▶ **How to complete this task**
Quote every entry word for word.

##### Materials provided #####

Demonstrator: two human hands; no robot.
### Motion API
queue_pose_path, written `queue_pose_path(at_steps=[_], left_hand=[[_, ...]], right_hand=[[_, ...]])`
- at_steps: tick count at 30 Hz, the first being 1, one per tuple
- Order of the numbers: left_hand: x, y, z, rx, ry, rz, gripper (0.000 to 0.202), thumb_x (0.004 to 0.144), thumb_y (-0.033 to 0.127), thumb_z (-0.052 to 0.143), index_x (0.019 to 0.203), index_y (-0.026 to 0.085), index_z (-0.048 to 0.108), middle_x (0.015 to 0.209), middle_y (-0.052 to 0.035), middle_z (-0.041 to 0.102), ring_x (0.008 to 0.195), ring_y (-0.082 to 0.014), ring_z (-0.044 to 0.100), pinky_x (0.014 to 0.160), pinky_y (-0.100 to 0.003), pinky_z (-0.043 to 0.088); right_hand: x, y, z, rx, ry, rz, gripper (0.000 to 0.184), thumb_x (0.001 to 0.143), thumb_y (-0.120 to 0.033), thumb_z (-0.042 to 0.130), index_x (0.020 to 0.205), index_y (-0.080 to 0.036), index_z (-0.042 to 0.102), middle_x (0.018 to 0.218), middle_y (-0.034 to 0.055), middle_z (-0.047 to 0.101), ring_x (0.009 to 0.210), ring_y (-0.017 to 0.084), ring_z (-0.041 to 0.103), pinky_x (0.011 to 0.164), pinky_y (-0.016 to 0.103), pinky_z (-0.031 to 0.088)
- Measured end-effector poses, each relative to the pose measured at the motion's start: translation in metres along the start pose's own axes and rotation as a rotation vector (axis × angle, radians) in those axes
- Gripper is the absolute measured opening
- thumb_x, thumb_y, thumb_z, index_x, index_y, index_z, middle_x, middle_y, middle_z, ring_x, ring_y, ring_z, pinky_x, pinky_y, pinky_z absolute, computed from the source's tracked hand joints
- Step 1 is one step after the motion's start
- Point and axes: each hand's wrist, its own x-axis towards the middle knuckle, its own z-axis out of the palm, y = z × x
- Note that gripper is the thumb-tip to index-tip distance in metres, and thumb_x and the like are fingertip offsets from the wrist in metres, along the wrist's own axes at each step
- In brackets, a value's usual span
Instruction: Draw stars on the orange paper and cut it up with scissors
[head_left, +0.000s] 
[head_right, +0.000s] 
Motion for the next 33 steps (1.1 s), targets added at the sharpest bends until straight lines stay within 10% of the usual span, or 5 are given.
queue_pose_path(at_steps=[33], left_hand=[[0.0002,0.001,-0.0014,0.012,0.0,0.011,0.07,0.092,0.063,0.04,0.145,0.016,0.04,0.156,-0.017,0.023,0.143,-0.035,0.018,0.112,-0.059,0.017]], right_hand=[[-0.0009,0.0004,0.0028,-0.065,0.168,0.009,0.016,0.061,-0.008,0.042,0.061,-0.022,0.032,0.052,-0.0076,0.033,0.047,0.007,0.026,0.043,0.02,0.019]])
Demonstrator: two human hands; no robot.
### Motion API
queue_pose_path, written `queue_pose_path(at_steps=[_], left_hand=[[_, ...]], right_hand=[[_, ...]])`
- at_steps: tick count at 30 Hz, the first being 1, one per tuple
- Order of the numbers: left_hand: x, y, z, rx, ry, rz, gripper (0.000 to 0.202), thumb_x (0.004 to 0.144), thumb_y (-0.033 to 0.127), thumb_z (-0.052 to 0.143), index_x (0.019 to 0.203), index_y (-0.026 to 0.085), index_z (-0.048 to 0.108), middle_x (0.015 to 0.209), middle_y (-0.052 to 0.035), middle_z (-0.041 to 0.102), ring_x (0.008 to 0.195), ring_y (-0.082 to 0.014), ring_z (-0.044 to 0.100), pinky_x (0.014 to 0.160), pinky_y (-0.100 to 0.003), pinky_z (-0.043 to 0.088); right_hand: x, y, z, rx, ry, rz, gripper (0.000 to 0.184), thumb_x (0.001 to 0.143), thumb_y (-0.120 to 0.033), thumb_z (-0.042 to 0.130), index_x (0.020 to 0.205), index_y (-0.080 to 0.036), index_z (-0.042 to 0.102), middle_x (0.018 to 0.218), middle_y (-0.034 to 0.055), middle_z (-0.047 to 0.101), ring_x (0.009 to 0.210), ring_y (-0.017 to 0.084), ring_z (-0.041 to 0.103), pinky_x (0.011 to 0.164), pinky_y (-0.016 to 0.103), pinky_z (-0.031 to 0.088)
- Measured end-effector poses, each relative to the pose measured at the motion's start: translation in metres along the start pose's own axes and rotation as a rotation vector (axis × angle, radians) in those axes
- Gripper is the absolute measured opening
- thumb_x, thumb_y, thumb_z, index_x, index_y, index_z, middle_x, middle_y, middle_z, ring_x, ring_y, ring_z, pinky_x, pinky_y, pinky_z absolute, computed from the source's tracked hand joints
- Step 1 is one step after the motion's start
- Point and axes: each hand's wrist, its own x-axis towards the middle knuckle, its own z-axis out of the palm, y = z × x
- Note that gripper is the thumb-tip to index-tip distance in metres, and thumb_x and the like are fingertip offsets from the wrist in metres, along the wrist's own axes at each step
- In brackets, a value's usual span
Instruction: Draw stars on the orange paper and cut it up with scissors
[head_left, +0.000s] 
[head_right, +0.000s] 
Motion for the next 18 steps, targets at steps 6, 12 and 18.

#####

▶ **Response box**
Demonstrator: two human hands; no robot.
### Motion API
queue_pose_path, written `queue_pose_path(at_steps=[_], left_hand=[[_, ...]], right_hand=[[_, ...]])`
- at_steps: tick count at 30 Hz, the first being 1, one per tuple
- Order of the numbers: left_hand: x, y, z, rx, ry, rz, gripper (0.000 to 0.202), thumb_x (0.004 to 0.144), thumb_y (-0.033 to 0.127), thumb_z (-0.052 to 0.143), index_x (0.019 to 0.203), index_y (-0.026 to 0.085), index_z (-0.048 to 0.108), middle_x (0.015 to 0.209), middle_y (-0.052 to 0.035), middle_z (-0.041 to 0.102), ring_x (0.008 to 0.195), ring_y (-0.082 to 0.014), ring_z (-0.044 to 0.100), pinky_x (0.014 to 0.160), pinky_y (-0.100 to 0.003), pinky_z (-0.043 to 0.088); right_hand: x, y, z, rx, ry, rz, gripper (0.000 to 0.184), thumb_x (0.001 to 0.143), thumb_y (-0.120 to 0.033), thumb_z (-0.042 to 0.130), index_x (0.020 to 0.205), index_y (-0.080 to 0.036), index_z (-0.042 to 0.102), middle_x (0.018 to 0.218), middle_y (-0.034 to 0.055), middle_z (-0.047 to 0.101), ring_x (0.009 to 0.210), ring_y (-0.017 to 0.084), ring_z (-0.041 to 0.103), pinky_x (0.011 to 0.164), pinky_y (-0.016 to 0.103), pinky_z (-0.031 to 0.088)
- Measured end-effector poses, each relative to the pose measured at the motion's start: translation in metres along the start pose's own axes and rotation as a rotation vector (axis × angle, radians) in those axes
- Gripper is the absolute measured opening
- thumb_x, thumb_y, thumb_z, index_x, index_y, index_z, middle_x, middle_y, middle_z, ring_x, ring_y, ring_z, pinky_x, pinky_y, pinky_z absolute, computed from the source's tracked hand joints
- Step 1 is one step after the motion's start
- Point and axes: each hand's wrist, its own x-axis towards the middle knuckle, its own z-axis out of the palm, y = z × x
- Note that gripper is the thumb-tip to index-tip distance in metres, and thumb_x and the like are fingertip offsets from the wrist in metres, along the wrist's own axes at each step
- In brackets, a value's usual span
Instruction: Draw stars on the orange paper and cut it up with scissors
[head_left, +0.000s] 
[head_right, +0.000s] 
Motion for the next 33 steps (1.1 s), targets added at the sharpest bends until straight lines stay within 10% of the usual span, or 5 are given.
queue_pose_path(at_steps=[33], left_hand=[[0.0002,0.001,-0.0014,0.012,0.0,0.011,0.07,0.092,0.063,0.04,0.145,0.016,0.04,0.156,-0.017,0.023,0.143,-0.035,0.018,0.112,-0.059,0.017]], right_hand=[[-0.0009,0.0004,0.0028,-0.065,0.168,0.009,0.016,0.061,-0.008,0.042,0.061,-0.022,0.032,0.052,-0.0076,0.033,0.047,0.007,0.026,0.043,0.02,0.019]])
Demonstrator: two human hands; no robot.
### Motion API
queue_pose_path, written `queue_pose_path(at_steps=[_], left_hand=[[_, ...]], right_hand=[[_, ...]])`
- at_steps: tick count at 30 Hz, the first being 1, one per tuple
- Order of the numbers: left_hand: x, y, z, rx, ry, rz, gripper (0.000 to 0.202), thumb_x (0.004 to 0.144), thumb_y (-0.033 to 0.127), thumb_z (-0.052 to 0.143), index_x (0.019 to 0.203), index_y (-0.026 to 0.085), index_z (-0.048 to 0.108), middle_x (0.015 to 0.209), middle_y (-0.052 to 0.035), middle_z (-0.041 to 0.102), ring_x (0.008 to 0.195), ring_y (-0.082 to 0.014), ring_z (-0.044 to 0.100), pinky_x (0.014 to 0.160), pinky_y (-0.100 to 0.003), pinky_z (-0.043 to 0.088); right_hand: x, y, z, rx, ry, rz, gripper (0.000 to 0.184), thumb_x (0.001 to 0.143), thumb_y (-0.120 to 0.033), thumb_z (-0.042 to 0.130), index_x (0.020 to 0.205), index_y (-0.080 to 0.036), index_z (-0.042 to 0.102), middle_x (0.018 to 0.218), middle_y (-0.034 to 0.055), middle_z (-0.047 to 0.101), ring_x (0.009 to 0.210), ring_y (-0.017 to 0.084), ring_z (-0.041 to 0.103), pinky_x (0.011 to 0.164), pinky_y (-0.016 to 0.103), pinky_z (-0.031 to 0.088)
- Measured end-effector poses, each relative to the pose measured at the motion's start: translation in metres along the start pose's own axes and rotation as a rotation vector (axis × angle, radians) in those axes
- Gripper is the absolute measured opening
- thumb_x, thumb_y, thumb_z, index_x, index_y, index_z, middle_x, middle_y, middle_z, ring_x, ring_y, ring_z, pinky_x, pinky_y, pinky_z absolute, computed from the source's tracked hand joints
- Step 1 is one step after the motion's start
- Point and axes: each hand's wrist, its own x-axis towards the middle knuckle, its own z-axis out of the palm, y = z × x
- Note that gripper is the thumb-tip to index-tip distance in metres, and thumb_x and the like are fingertip offsets from the wrist in metres, along the wrist's own axes at each step
- In brackets, a value's usual span
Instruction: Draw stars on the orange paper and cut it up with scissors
[head_left, +0.000s] 
[head_right, +0.000s] 
Motion for the next 18 steps, targets at steps 6, 12 and 18.

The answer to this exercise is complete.